**Dataset extract**.
# # # # #
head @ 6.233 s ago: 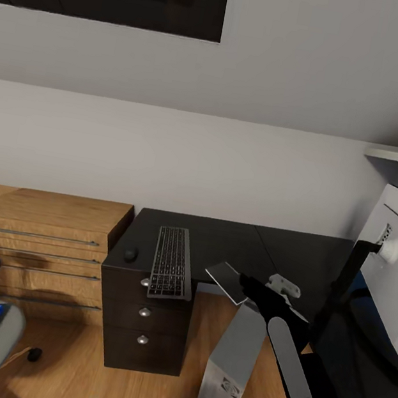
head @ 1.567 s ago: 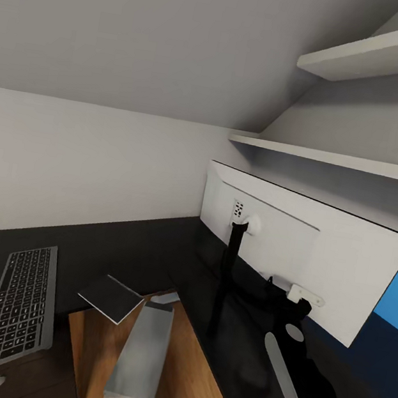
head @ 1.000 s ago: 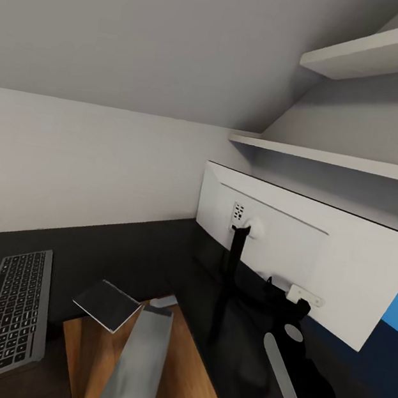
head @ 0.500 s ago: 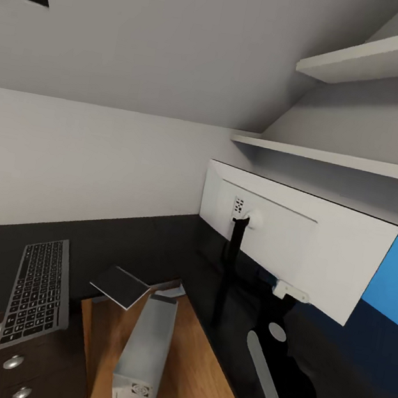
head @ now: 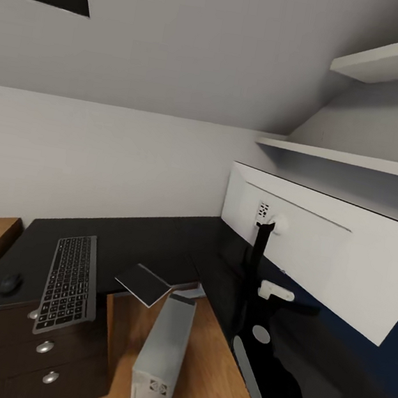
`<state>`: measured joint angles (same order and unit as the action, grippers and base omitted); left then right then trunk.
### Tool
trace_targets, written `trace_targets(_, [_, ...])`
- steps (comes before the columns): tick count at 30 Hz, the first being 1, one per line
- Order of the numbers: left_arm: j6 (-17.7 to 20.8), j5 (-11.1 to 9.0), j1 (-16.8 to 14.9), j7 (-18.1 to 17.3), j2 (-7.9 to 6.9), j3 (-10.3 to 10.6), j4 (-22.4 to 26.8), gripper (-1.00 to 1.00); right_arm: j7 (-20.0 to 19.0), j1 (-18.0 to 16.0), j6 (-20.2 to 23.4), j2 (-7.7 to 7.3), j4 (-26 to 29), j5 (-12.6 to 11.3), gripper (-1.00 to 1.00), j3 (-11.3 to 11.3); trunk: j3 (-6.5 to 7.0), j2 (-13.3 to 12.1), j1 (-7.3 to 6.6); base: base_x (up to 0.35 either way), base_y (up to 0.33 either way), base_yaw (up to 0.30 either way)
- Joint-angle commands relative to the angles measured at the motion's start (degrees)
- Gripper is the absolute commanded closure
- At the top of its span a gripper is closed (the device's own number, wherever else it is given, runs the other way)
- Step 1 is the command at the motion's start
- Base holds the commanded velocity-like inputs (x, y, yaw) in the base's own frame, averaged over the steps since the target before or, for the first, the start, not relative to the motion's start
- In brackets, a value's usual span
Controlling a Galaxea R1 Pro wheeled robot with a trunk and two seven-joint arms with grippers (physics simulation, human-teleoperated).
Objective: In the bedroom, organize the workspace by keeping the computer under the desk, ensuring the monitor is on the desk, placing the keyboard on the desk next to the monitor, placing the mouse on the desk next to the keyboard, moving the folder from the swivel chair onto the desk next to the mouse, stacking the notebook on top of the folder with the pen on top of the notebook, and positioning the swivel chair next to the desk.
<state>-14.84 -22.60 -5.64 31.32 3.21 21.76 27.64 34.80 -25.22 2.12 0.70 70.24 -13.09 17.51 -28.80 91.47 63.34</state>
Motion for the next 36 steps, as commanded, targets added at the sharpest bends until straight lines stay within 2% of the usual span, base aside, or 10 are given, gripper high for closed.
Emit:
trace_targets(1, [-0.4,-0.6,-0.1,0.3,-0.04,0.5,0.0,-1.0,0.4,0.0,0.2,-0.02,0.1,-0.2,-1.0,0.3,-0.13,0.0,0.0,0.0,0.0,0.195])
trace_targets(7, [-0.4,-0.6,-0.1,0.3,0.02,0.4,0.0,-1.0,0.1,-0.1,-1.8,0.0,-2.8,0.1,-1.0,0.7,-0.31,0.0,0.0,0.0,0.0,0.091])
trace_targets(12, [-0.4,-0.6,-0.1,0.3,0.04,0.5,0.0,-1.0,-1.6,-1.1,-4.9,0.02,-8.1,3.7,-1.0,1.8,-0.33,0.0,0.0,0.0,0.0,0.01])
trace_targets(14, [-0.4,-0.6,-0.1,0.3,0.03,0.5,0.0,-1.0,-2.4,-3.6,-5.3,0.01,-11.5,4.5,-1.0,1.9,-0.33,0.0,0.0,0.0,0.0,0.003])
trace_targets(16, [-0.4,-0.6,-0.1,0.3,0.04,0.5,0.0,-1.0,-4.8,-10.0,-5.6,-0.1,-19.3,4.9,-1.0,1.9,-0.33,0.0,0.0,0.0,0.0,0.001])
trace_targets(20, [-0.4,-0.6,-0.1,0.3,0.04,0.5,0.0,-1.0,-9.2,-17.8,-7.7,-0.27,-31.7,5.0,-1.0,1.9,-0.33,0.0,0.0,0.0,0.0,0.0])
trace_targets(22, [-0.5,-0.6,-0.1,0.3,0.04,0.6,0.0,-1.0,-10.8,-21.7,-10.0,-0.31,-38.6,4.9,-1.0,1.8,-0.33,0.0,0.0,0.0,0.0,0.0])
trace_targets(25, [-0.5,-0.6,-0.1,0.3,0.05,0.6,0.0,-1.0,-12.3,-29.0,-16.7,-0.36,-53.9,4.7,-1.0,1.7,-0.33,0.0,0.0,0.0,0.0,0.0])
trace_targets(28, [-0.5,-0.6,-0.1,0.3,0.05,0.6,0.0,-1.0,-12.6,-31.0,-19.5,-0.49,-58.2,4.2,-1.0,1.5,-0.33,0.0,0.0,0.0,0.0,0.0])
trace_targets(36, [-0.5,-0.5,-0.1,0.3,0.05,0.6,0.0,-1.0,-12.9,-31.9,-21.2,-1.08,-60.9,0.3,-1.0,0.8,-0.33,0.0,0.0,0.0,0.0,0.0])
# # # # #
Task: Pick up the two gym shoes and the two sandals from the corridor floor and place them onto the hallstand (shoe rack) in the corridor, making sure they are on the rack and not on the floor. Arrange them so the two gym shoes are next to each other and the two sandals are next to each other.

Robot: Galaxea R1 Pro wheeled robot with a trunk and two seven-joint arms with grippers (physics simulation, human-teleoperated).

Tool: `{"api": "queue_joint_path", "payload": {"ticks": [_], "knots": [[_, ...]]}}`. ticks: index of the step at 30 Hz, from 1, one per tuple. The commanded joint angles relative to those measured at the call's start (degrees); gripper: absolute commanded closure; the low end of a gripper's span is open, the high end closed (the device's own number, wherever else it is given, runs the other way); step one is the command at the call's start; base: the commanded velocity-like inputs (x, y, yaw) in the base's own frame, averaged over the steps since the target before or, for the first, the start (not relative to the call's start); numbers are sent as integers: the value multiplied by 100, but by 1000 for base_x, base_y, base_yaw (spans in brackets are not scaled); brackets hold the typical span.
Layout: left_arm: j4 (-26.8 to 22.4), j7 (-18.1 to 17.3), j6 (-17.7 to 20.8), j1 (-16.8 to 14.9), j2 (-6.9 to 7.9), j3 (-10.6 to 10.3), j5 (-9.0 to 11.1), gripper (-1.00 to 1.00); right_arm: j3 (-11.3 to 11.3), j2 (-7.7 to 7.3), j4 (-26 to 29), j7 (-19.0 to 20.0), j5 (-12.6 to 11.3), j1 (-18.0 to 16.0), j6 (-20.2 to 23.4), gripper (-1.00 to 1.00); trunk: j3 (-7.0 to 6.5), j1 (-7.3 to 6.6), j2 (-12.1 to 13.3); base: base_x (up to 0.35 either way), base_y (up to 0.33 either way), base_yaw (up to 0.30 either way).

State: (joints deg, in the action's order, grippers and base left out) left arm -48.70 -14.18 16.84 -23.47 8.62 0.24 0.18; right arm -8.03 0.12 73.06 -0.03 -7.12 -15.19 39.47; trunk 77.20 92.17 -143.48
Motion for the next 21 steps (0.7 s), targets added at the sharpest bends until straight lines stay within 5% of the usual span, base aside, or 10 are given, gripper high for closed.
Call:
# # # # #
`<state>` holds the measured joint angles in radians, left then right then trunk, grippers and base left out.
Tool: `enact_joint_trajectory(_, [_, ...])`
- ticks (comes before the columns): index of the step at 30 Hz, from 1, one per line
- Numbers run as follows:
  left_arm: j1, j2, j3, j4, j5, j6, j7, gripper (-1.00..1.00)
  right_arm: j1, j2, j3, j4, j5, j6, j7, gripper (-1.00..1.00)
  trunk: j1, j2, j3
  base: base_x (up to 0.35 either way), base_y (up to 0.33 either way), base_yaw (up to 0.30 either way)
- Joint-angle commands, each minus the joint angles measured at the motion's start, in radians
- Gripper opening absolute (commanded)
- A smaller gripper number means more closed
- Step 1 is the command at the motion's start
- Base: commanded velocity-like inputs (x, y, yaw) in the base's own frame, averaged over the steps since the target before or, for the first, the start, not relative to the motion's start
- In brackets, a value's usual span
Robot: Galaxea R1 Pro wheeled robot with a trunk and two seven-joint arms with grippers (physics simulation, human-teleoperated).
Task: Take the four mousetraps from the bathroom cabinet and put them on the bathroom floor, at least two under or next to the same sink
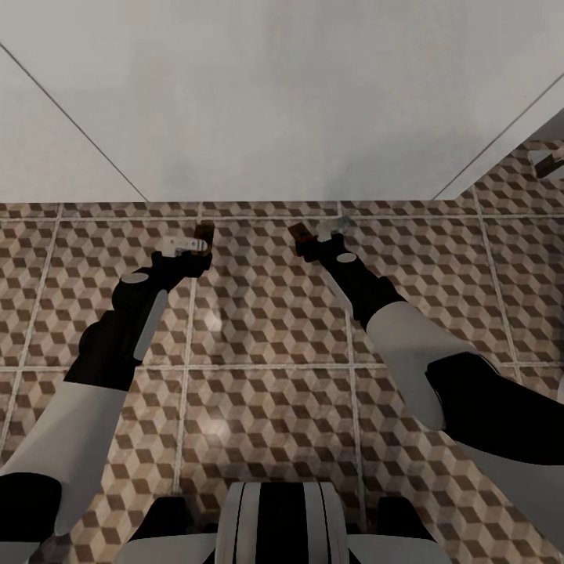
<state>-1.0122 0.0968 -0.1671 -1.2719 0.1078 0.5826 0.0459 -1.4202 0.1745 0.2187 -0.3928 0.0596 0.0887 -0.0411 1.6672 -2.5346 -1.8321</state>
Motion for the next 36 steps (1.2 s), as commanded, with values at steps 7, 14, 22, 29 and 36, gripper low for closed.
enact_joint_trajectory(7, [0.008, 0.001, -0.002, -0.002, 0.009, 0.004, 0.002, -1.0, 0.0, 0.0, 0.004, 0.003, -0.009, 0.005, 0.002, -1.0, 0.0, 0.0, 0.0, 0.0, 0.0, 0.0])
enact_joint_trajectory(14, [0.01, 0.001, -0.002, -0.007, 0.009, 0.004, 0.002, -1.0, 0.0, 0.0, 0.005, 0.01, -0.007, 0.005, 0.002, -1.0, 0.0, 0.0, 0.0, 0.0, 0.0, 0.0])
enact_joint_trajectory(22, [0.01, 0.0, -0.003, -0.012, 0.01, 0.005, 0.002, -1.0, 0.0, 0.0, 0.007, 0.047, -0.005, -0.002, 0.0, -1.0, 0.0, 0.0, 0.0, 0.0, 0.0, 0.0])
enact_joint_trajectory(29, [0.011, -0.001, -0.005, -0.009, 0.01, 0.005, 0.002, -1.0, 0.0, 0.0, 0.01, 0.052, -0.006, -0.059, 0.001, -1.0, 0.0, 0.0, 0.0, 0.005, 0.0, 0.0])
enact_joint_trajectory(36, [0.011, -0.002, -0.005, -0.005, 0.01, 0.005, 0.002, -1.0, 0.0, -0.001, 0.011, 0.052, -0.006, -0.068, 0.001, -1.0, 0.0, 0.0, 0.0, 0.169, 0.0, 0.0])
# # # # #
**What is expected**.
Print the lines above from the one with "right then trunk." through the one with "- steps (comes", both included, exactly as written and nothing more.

**Your solution**.
`<state>`: measured joint angles (same order and unit as the action, grippers and base omitted); left then right then trunk.
### Tool
trace_targets, written `trace_targets(_, [_, ...])`
- steps (comes before the columns): tick count at 30 Hz, the first being 1, one per line

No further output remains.